Drawing the young to farming

WE MAY have a relatively young work force, but the average age of farmers in the Philippines is 57. All over the world, farmers are similarly aging. In Japan, the average farmer is much older at 67, while for Kenya it is 60, the United States 58, and China 55.

In Barangay Carangcang in the town of Magarao, Camarines Sur, a farmer recently lamented how his children no longer help in the farm: “Tinatamad na dahil nakapag-aral” and “Pag inutusan mo, hawak cell phone” (“He has become lazy because he got educated,” and “If you ask him to do anything, he can’t put down his cell phone”). Japan now resorts to robotic farming even as it tries to educate its youth on agriculture. Other countries import labor. That the youth are increasingly drawn away from farming is something we should all worry about.

Director-General Jose Graziano da Silva of the Food and Agriculture Organization, in his address to its general assembly last May, asserted: “Farmers are responsible for providing the food we all eat… [and] as custodians of the environment, they help preserve and sustain our natural resource.” Farmers are valuable, as they play multiple vital roles in society. But those in the next generation are increasingly unwilling to assume these roles, given how farming has become generally unattractive as an occupation. Societies all over the world have traditionally considered farming a lowly job that involves hard labor, and associated mainly with the poor. In the Philippines, it has become a thankless job that commonly pushes workers to even worse states of poverty.

With generally rising incomes and modernizing lifestyles, young people shun their fathers’ farm plots in favor of work cubicles in the cities where they see pay to be not only better but also more certain. Over the past decades, enrollment in our agriculture colleges and schools has dwindled nationwide. In Los Baños, where the University of the Philippines’ second largest campus used to have agriculture as its primary course offering, a point came when many in the College of Agriculture faculty had no courses to teach and had to focus entirely on research.

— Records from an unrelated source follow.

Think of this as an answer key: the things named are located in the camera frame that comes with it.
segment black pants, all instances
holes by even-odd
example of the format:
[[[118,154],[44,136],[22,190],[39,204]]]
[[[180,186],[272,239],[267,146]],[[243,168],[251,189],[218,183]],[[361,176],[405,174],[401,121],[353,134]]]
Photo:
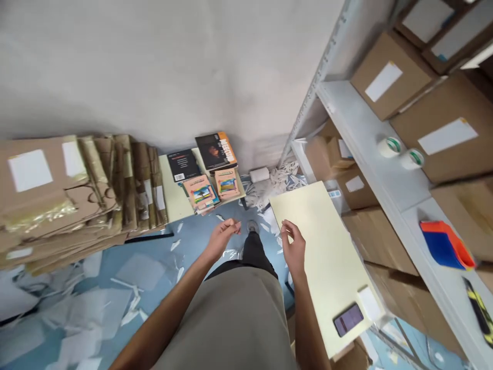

The reluctance of young Filipinos to take up farming is easy enough to understand. Aside from the difficulty of the work, there is also the uncertainty in returns, especially due to weather. Farmers have always been the first and worst affected by the adverse effects of climate change. Whether rising temperatures, shifting seasons, El Niño droughts or La Niña floods, there is sure to be some negative impact on the farmers’ output, hence their earnings. Particularly vulnerable are rice farmers who are already at a disadvantage because of our country’s geography and position on the typhoon belt. The recent El Niño delayed the planting season by more than an entire cropping season. Used to the seasonality of their livelihood, the farmers of Carangcang said they got by with odd jobs like construction, beadwork, and cooking.

Experience in Africa offers hope and perhaps a few lessons. There, young professionals are reported to have left their city jobs and are making a difference in farms. Reasons vary. South African Dimakatsu Nono, 34, wanted to make meaningful change. Emmanuel Koranteng could not resist the draw of his father’s farm. Others are taking advantage of new technologies and the increasing unmet demand for food in the continent. Young people make their entry in the sector all over the agricultural value chain, but even those who have taken to tilling the land do it quite differently from their parents. Nono, for example, has introduced stricter bookkeeping, beginning by literally counting cows as her parents never really knew how many animals they had. AgriHub Nigeria CEO Aderonke Aderinoye gathered data on her farms and used that data not only to optimize her own yield, but also to give advice to other farmers on how to improve theirs. Harvard-trained Calestous Juma suggests a rebranding of farming as “agribusiness” or “agri-entrepreneurship” to focus not on the labor but on the technology, innovation, and business principles that are involved. Indeed, it was the agribusiness course that UP Los Baños pioneered, which drew many students even from affluent families during my own college years there.

There is appeal for the young in being able to apply modern tools and techniques, especially information technology, to an occupation that has traditionally bred poverty, and transform it into a lucrative one. The other new twist comes from the wealth-creating opportunities that have opened as farmers find their place in domestic and cross-border value chains. Closer regional integration via the Asean Economic Community has made it much easier for processed Philippine fruits to find their way into the erstwhile uncharted markets of Myanmar (Burma) and Cambodia, for example. In Muslim Mindanao, production of halal products presents much promise in view of Asean being a dominantly Islamic market, and rapidly growing Islamic markets worldwide. Organic farming is a lucrative niche market that the Carangcang farmers are beginning to cash in on. But they continue to be hampered by the same inadequacies in infrastructure and other support that farmers elsewhere in the country face as well.

Our agriculture challenge now is not simply about assisting farmers raise productivity. It’s more about providing the proper environment to attract new and young people to transform an erstwhile unattractive occupation into the exciting new field of agri-entrepreneurship, whose domain extends well beyond the farm itself.